NACH DEM 7. OKTOBER – Essays über das genozidale Massaker und seine Folgen.

Hrsg. von Tania Martini und Klaus Bittermann (mit Beiträgen von Nele Pollatschek, Volker Weiß, Armin Nassehi, Eva Illouz, Meron Mendel, Kira Kramer, Seyla Benhabib, Deniz Yücel, Claudius Seidl, Thomas von der Osten-Sacken u.v.a.) bei Edition Tiamat.

Ein Buch über den blanken Horror, mit Analysen und Beschreibungen der Ereignisse, der historischen Bezüge und Hintergründe, der Auswirkungen in den unterschiedlichsten antisemitischen Szenen außerhalb Israels. Auch ein Beispiel dafür, was Israel-Kritik von Israel-Hass unterscheidet. Oder anders gesagt, wenn ein Buch echte Macht hätte, wären die Probleme mit Hamas und ihren Verbündeten und BDS-Freund:Innen bald erheblich geringer.

Und ein Buch übrigens, das bei keinem anderen Verlag besser aufgehoben wäre, denn es steht am Ende einer langen und langjährigen Reihe von damit verbundenen Veröffentlichungen, wie, um nur einige zu nennen, Nach Auschwitz/Hannah Arendt, Die Untiefen des Postkolonialismus/Div., Vom Hass zum Genozid/Léon Poliakov, Die Wiedergutwerdung der Deutschen/Eike Geisel, Gesichter des politischen Islam/Div. oder, ebenfalls neu, Israelphobie von Jake Wallis Simons.

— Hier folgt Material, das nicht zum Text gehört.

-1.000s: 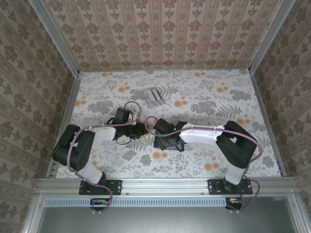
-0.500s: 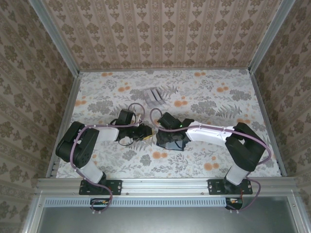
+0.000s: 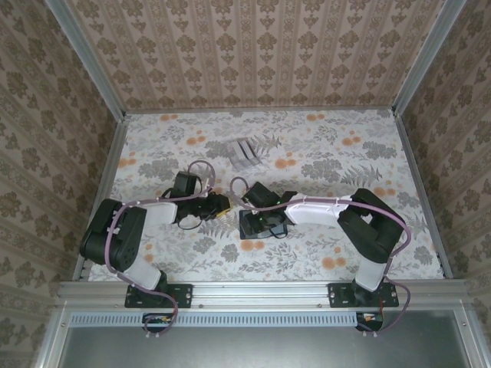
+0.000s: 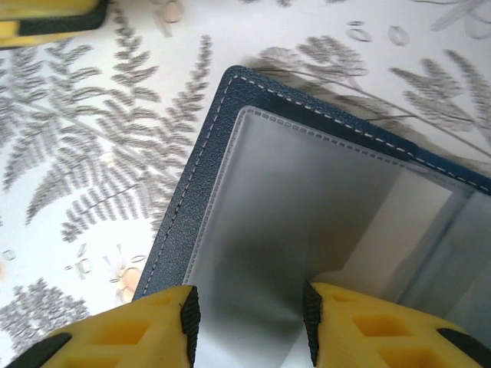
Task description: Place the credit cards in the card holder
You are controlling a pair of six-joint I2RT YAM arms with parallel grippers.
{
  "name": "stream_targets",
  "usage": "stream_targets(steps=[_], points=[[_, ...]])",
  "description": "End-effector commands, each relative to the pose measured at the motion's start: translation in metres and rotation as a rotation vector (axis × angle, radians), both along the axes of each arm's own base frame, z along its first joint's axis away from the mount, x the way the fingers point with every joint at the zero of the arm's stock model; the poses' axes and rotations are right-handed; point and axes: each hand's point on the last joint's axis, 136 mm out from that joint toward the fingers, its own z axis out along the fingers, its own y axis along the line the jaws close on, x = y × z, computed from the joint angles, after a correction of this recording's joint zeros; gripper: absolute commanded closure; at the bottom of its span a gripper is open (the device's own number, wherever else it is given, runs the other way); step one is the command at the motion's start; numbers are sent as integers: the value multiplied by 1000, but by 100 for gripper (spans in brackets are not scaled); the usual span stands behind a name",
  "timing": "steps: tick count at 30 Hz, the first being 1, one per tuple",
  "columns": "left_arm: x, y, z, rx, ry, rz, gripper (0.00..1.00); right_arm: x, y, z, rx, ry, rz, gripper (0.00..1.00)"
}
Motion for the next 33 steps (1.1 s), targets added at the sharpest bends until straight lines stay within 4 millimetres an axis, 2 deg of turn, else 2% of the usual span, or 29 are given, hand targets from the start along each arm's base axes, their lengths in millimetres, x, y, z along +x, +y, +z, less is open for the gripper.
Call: stream_targets(steps=[1, 4, 9, 12, 19, 27, 33], points=[[-4, 0, 8, 7, -20, -24, 74, -21, 12, 3, 71, 33, 111, 57], [-3, 2, 5, 26, -21, -26, 75, -19, 12, 16, 89, 0, 116, 55], [-2, -4, 7, 43, -38, -42, 74, -5, 11, 44, 111, -82, 93, 53], [0, -6, 8, 56, -33, -56, 73, 4, 6, 51, 104, -109, 77, 50], [2, -10, 12, 62, -48, -62, 65, 18, -5, 53, 122, -98, 20, 50], [0, -1, 26, 30, -40, -42, 58, 3, 27, 44, 291, 34, 45, 66], [-16, -6, 34, 26, -23, -77, 59, 3, 32, 23, 300, 77, 14, 76]])
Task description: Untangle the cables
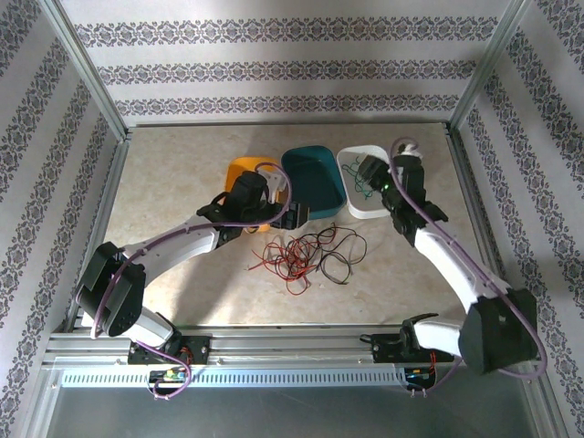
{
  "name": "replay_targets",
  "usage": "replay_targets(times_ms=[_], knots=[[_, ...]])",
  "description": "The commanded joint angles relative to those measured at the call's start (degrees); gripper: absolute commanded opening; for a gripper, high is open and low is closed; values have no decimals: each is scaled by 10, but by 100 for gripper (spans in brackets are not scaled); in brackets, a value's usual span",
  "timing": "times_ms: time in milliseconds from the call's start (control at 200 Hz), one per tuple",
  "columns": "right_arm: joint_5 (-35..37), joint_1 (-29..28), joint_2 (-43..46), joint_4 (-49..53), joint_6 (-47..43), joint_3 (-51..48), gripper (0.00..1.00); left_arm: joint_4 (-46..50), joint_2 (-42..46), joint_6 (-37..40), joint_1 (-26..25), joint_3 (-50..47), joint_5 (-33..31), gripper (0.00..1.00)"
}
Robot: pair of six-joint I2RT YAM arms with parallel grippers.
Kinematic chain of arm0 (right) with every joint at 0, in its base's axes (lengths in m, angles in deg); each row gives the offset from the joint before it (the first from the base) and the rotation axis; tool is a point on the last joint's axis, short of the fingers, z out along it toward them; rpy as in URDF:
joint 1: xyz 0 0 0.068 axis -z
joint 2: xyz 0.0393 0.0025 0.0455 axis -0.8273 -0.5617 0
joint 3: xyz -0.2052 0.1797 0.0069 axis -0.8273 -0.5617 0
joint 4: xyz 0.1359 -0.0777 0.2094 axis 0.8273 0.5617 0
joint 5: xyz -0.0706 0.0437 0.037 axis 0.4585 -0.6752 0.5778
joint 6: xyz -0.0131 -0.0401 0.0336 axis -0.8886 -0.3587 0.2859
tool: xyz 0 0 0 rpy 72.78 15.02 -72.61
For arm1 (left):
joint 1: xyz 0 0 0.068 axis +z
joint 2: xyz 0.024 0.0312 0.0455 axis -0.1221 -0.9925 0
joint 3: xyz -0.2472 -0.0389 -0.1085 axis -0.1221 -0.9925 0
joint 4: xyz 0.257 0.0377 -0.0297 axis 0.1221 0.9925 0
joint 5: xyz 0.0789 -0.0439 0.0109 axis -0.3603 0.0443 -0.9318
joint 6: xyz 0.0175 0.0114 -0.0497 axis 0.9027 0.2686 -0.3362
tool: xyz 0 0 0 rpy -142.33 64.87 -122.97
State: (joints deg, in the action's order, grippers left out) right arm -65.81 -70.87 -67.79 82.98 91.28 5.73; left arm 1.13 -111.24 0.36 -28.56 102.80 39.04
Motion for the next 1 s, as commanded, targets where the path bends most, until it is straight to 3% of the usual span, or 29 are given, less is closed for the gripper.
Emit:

Am Ende ihres Vorworts zitieren die Hrsg. den Autor, jüdischen Widerstandskämpfer und Auschwitz-Überlebenden Jean Améry (1912-1978), an den man sich als Antifaschist heute wie an einem Leitstern orientieren kann, der schon Ende der Sechzigerjahre frappierend viel über die Situation heute geradezu vorhergesehen hatte, vor allem auch über das katastrophale Verhalten bei diversen Linken:

<Jenseits jeder Kritik nationalstaatlicher Konzepte und Gewalten sind es die Worte Jean Amérys, die den Kern eines Gefühls zu Israel treffen, das viele teilen können: „Meine persönlichen Beziehungen zu diesem Land […] sind quasi null: Ich habe es niemals besucht, spreche seine Sprache nicht, seine Kultur ist mir auf geradezu schmähliche Weise fremd, seine Religion ist nicht die meine. Dennoch ist das Bestehen dieses Staatswesens mir wichtiger als das irgendeines anderen.“>

(Ebenso zwingend also die Neuausgabe einiger, von 1969-76 veröffentlichter Améry-Essays zum Thema, im Verlag Klett-Cotta, in dem auch sein Gesamtwerk erscheint: Der neue Antisemitismus. Mit einem Vorwort von Améry-Biografin Irene Heidelberger-Leonard.)